We watched them gorge themselves happily with sticky fingers and smiling faces. Our little ambassador looked up at me, pork grease smeared from ear to ear. “You really are Father Christmas’ brother, aren’t you?” he asked, placing his luck on the benevolence of the Christmas spirit. I assured him I was. Satisfied with the answer he stuffed another bit of crackling in an already half-full mouth crunching it noisily between his teeth.

People selling everything  - image: AV

People selling everything – image: AV

Soon we were on our way once more, and it was evident that we were in the mountains. There was snow covering the peaks, we were approaching the La Raya pass. It was harder to breathe. It required some effort, for we had reached 4,321m a.s.l. and the train stopped. Everybody seemed to get off, so we did too. We were on a siding, apparently waiting for the train from Cusco to pass, which it eventually did a half hour later. There was obviously great rivalry between the two train loads, much shouting and taunting. It seemed as though the locals knew everybody and everybody knew them.

The mountains at La Raya, alt 4,200m asl - image: AV

The mountains at La Raya, alt 4,321m asl – image: AV

The south bound train passed and it seemed to be the signal for us all to board again, so we did and just as we had found our seats again, the trained jerked in its customary fashion and be shunted off the siding back onto the main track, stopped, jerked and changed direction. Once more we were off to Cusco.

Natural hot pools descending from La Raya  - image: AV

Natural hot pools descending from La Raya – image: AV

Going downhill the trip seemed almost jaunty, the train rocked merrily from side to side as though it seemed happy the uphill part was over.

We found some hot pools off to the right, natural springs, there were people over there having a closer look that was denied to us through our apparent urgency.

We also saw swampy areas, where the water literally trickled off the mountain sides, forming little rivulets, these became little streams, then bigger and bigger until we were travelling alongside a substantial river. This river was the Vilcanota. The Vilcanota flowed past Pisac, near Cusco, and became the Urubamba that flowed through the Sacred Valley of the Inca and onward past Machu Picchu until it became the Ucayli and flowed past Pilcopata and Manu Nature Reserve, then northward past Pullcapa and Iquitos until it became the Amazon and flowed all the way across Brazil to Belém on the Atlantic coast..

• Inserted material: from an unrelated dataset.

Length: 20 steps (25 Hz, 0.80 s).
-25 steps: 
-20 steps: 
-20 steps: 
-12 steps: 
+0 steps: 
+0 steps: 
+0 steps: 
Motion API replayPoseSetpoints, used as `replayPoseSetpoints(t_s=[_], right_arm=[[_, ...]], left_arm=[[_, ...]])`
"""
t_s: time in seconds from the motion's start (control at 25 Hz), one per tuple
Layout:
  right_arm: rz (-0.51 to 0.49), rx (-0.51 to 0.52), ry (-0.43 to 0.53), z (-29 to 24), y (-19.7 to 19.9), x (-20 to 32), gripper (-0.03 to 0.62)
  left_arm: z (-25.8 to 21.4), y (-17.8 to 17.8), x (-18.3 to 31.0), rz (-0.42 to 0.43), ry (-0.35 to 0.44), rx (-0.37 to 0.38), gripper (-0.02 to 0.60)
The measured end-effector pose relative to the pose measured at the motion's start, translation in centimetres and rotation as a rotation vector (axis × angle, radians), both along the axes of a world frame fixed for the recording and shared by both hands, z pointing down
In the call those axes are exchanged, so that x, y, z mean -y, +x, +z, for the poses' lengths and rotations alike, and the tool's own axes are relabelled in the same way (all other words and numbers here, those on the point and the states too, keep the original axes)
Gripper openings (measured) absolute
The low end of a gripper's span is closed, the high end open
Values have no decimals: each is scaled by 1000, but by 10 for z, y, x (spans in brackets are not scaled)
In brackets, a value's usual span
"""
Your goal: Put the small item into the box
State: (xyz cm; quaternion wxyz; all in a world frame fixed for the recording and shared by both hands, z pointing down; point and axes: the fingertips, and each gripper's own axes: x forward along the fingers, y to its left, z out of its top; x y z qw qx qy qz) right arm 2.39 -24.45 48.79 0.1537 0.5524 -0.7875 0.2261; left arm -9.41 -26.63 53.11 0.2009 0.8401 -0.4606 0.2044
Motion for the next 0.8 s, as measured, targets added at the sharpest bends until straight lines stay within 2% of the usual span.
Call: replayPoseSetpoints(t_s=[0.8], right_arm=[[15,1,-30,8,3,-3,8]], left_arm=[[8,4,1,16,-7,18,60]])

These little trickles, that we had witnessed coming down the mountain sides, would one day become the mightiest of the world’s rivers.

The scenery changed, forested areas, many of the imported eucalyptus trees which abounded throughout the Altiplano crowded the railway, framing small farms and villages and stood lone sentinels on hill sides. Still the river kept us company, sometimes on the right and then on the left as we zig-zagged across echoing rail bridges the singing iron tracks reverberating beneath us. Still we wove our way through small towns, a sign that we were nearing civilisation and we started the descent into Cusco. The city was lit brightly, houses sparkled on the hill sides in the dark, for it was now night as we chugged into the station, and our journey was over.

"Will Father Christmas forget me this year?" - image: AV

“Will Father Christmas forget me this year?” – image: AV

As we pulled our baggage from the overhead racks and pulled bags that had been squashed from under seats, we said our farewells to our small companions. We had fed them, played cards with them, laughed with them and sang with them, and now our small ambassador was in tears. “Would Father Christmas forget him this year?” No, he wouldn’t I assured him, he wouldn’t. It was an emotional moment, enough to bring tears to an overweight fool. I don’t think I have ever been hugged so hard in my life. I set him on his feet so he could join his mother, he took her hand and looked back giving me the loveliest little wave goodbye.

We were met at the station by a van and taken to our hotel. It was 9 o´clock a night and after a tiring 12-hour journey, all we wanted was bed.

 

NB: Sorry, some pics B&W couldn’t find the original colour ones.